IL-1 is a proinflammatory cytokine involved in skin homeostasis. In the skin, it is mainly expressed in keratinocytes [3], but it can also be found in melanocytes, Langerhans cells, and Merkel cells. Two agonist isoforms encoded by genes located at different loci on chromosome 2 target the IL-1 receptor: IL-1α and IL-1β [4]. These are secreted in the endoplasmic reticulum independently of the Golgi apparatus after inflammasome activation [5]. The precursor of IL-1α, pro-IL-1α, is biologically active, is expressed more with inflammation, and can reside in the cytoplasm, nucleus, or membrane of a producer cell. The precursor of IL-1β, pro-IL-1β, is biologically inactive until processed by intracellular caspase-1 in inflammasomes or by extracellular neutrophilic proteases such as elastase, chymase, granzyme A, cathepsin G, and proteinase [6]. IL-1 has two receptors: IL-1RI and IL-1RII. Signal transduction caused by IL-1 occurs exclusively through IL-1RI. IL-1α, IL-1β, and extracellular pro-IL-1α inhibit IL-1RI with the same affinity. Signal transduction is initiated by IRAK activation, which in turn activates transcription factors such as nuclear factor kappa B (NF-κB), c-Jun N-terminal kinase, and p38 mitogen-activated protein kinase (JNK-MAPK) signaling [7]. There are natural inhibitors of excessive inflammatory responses such as IL-1Ra and IL-1RII. IL-1Ra acts as a competitive inhibitor of IL-1α and IL-1β and exists in two isoforms: the soluble glycosylated extracellular isoform (sIL-1Ra), which is predominantly produced by activated macrophages and monocytes, and the nonglycosylated intracellular isoform (icIL-1Ra), which is produced mainly by Kupffer cells [8]. The nonglycosylated isoform regulates intracellular IL-1-dependent responses. IL-1RII functions as a decoy receptor since it lacks a Toll/IL-1R (TIR) domain [9].

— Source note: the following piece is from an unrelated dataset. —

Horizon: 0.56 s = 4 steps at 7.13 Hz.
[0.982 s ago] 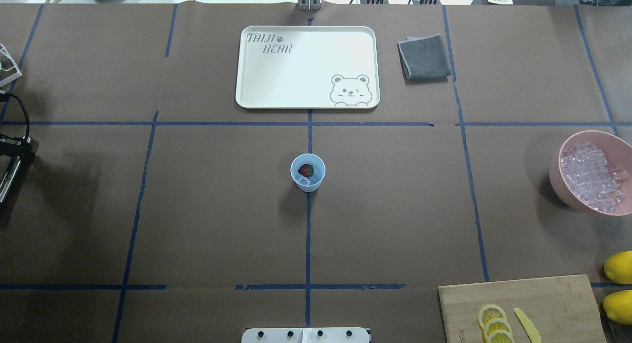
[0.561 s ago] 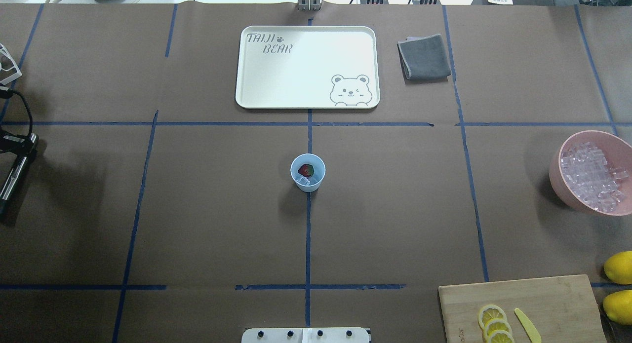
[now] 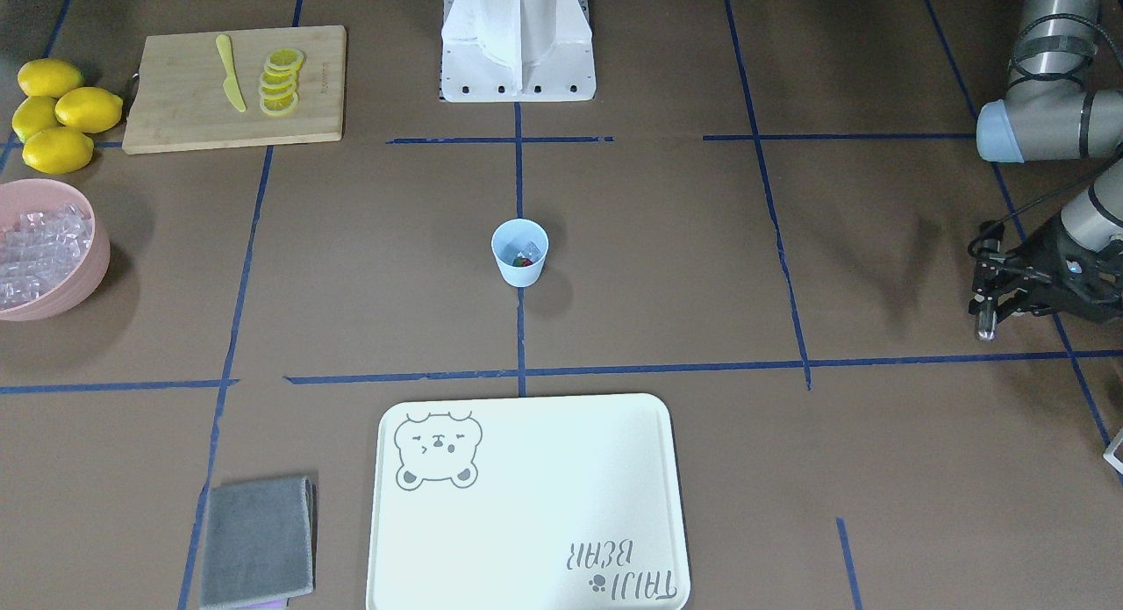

With respect to their biological functions, IL-1 isoforms are generally active during stress responses, inflammation onset, and immune response activation, and they partake in gene expression regulation. They also intervene in carcinogenesis and tumor progression by regulating angiogenesis. These functions can be performed selectively by one isoform alone or can be initiated by one isoform and perpetuated by another, exerting effects at the local (IL-1α) or systemic (IL-1β) level [10]. The regulation of IL-1 can be affected by different factors, both genetic and acquired. Genetic factors include mutations such as IL-1β 511 (CT) polymorphism, IL-1α-889 (C → T) polymorphism, and melanocortin 1 receptor (MC1R) gene polymorphism. These can result in differences in immune response or susceptibility to different diseases. Alternatively, ultraviolet radiation A and B, human papillomavirus infection, skin barrier integrity alteration, and exposure to certain chemicals have been found to be related to dysregulation of the IL-1 pathway [4].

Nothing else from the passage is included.